Problem requirements: Produce an exact copy of the lines from the line that contains "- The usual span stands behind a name" to the end of the listing below.
------------------------------------------------------------
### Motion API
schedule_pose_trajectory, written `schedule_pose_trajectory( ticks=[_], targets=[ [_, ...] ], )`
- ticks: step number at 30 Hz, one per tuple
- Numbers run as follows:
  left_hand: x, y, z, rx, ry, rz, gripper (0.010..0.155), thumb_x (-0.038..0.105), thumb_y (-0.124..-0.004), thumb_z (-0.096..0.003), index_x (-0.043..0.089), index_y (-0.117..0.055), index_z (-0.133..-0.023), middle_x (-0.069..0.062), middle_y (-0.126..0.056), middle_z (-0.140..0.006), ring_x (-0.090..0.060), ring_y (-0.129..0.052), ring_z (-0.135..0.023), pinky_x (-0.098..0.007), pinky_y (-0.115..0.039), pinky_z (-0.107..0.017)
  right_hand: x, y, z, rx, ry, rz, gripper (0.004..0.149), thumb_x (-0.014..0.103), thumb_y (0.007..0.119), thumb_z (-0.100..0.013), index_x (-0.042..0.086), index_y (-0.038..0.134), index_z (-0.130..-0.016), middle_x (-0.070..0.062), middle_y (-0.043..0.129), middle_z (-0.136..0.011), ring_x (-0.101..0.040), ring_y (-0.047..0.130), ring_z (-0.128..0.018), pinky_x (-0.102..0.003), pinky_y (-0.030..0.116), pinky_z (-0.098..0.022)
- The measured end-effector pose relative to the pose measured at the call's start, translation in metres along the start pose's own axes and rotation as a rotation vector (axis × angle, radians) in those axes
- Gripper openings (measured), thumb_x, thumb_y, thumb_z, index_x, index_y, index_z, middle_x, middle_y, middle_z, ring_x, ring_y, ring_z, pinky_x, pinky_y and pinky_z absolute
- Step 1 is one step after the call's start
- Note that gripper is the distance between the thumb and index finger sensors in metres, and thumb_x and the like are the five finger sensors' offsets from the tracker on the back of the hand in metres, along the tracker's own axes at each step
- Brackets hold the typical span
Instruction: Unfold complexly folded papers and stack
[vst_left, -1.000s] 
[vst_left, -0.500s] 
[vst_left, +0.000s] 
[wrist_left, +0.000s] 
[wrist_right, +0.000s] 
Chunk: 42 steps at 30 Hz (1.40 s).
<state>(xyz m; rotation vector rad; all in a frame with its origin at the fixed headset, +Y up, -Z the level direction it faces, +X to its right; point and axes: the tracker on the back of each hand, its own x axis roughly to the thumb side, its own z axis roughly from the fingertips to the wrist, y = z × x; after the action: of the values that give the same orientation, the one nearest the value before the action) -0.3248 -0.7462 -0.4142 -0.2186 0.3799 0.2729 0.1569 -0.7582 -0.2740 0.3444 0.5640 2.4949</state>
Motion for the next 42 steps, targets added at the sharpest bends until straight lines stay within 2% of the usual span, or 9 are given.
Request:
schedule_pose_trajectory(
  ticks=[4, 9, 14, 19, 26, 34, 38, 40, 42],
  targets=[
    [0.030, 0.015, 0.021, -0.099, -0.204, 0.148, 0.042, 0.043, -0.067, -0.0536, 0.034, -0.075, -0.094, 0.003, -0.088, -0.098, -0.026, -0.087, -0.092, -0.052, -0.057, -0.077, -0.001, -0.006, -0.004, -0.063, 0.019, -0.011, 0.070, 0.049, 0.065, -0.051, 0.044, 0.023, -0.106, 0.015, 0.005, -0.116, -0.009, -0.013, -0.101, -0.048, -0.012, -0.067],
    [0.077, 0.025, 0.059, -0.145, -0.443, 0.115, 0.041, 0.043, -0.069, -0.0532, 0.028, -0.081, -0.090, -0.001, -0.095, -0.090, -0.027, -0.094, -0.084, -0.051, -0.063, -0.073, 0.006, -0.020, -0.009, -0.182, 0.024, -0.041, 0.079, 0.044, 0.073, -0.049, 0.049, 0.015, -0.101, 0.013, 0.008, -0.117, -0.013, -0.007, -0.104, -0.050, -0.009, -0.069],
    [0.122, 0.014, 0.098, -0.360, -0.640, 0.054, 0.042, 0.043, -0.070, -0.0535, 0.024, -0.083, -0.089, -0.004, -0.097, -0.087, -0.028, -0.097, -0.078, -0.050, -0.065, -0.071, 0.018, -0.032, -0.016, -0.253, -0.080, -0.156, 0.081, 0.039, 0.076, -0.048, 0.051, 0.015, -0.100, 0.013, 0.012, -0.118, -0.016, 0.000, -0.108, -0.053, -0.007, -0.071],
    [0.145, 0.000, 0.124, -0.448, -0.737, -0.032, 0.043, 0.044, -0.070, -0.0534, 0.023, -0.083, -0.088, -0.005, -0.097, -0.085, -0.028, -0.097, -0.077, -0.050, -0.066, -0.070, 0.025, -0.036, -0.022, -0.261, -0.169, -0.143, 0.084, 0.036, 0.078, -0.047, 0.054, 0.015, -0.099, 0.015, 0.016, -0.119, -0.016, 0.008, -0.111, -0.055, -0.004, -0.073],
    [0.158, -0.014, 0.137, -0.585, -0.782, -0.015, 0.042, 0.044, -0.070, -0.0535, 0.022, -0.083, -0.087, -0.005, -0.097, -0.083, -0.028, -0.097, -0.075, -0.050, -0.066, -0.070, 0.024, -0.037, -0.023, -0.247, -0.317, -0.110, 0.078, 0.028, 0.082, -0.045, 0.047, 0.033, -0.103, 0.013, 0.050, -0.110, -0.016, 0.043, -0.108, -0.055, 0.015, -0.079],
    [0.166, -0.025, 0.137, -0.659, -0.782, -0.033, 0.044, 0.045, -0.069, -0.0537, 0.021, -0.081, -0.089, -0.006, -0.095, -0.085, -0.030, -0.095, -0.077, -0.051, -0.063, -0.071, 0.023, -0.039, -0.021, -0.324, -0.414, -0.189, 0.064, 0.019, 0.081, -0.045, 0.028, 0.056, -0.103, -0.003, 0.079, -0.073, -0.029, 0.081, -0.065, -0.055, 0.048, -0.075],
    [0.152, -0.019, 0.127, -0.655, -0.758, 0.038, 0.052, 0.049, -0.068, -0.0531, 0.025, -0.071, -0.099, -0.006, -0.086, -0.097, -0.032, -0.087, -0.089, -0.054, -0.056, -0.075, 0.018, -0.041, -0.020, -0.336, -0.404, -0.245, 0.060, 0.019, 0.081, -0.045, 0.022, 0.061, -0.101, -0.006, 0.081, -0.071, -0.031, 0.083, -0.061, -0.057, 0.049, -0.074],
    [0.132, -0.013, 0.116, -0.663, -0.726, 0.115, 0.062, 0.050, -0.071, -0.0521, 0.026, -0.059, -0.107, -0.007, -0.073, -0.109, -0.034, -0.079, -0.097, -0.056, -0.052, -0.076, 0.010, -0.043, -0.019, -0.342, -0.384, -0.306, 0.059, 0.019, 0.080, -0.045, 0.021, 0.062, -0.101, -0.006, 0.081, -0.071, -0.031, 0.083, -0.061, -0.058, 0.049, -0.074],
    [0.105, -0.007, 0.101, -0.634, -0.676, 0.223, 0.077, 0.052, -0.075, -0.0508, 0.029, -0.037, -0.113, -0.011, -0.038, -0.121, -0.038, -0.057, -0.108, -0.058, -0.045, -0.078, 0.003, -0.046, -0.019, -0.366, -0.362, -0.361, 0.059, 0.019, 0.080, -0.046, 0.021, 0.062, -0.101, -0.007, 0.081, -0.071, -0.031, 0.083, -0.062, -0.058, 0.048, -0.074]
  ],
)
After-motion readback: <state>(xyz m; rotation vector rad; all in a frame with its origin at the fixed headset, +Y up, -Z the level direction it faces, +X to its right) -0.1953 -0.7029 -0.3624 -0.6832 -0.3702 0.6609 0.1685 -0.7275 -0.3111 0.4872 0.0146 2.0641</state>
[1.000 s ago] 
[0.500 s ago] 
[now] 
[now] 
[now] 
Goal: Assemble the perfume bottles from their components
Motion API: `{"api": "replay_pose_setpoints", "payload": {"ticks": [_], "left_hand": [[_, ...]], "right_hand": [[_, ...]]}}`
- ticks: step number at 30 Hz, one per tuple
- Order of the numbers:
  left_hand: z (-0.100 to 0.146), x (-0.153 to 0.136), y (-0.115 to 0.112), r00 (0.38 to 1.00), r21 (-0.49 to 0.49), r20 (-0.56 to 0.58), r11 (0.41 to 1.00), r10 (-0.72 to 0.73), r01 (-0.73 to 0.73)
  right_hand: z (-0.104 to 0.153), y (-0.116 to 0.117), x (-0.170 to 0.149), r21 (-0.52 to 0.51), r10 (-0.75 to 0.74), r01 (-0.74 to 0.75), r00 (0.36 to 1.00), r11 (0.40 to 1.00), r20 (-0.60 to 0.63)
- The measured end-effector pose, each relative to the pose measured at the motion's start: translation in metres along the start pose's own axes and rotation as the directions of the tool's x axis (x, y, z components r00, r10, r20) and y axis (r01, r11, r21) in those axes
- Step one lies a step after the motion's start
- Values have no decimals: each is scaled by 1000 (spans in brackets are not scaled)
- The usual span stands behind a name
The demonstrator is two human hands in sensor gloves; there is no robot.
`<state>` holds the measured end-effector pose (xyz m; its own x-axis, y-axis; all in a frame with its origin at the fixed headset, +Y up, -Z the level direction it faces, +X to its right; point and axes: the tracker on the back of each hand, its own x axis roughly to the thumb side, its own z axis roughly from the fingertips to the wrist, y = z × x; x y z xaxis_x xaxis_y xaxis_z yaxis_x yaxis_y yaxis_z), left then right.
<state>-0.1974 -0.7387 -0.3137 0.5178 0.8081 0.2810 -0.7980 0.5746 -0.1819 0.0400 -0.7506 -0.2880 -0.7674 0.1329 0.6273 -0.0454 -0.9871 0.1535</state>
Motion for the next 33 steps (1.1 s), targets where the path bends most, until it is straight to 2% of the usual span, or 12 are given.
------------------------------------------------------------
Response to this exercise:
- The usual span stands behind a name
The demonstrator is two human hands in sensor gloves; there is no robot.
`<state>` holds the measured end-effector pose (xyz m; its own x-axis, y-axis; all in a frame with its origin at the fixed headset, +Y up, -Z the level direction it faces, +X to its right; point and axes: the tracker on the back of each hand, its own x axis roughly to the thumb side, its own z axis roughly from the fingertips to the wrist, y = z × x; x y z xaxis_x xaxis_y xaxis_z yaxis_x yaxis_y yaxis_z), left then right.
<state>-0.1974 -0.7387 -0.3137 0.5178 0.8081 0.2810 -0.7980 0.5746 -0.1819 0.0400 -0.7506 -0.2880 -0.7674 0.1329 0.6273 -0.0454 -0.9871 0.1535</state>
Motion for the next 33 steps (1.1 s), targets where the path bends most, until it is straight to 2% of the usual span, or 12 are given.

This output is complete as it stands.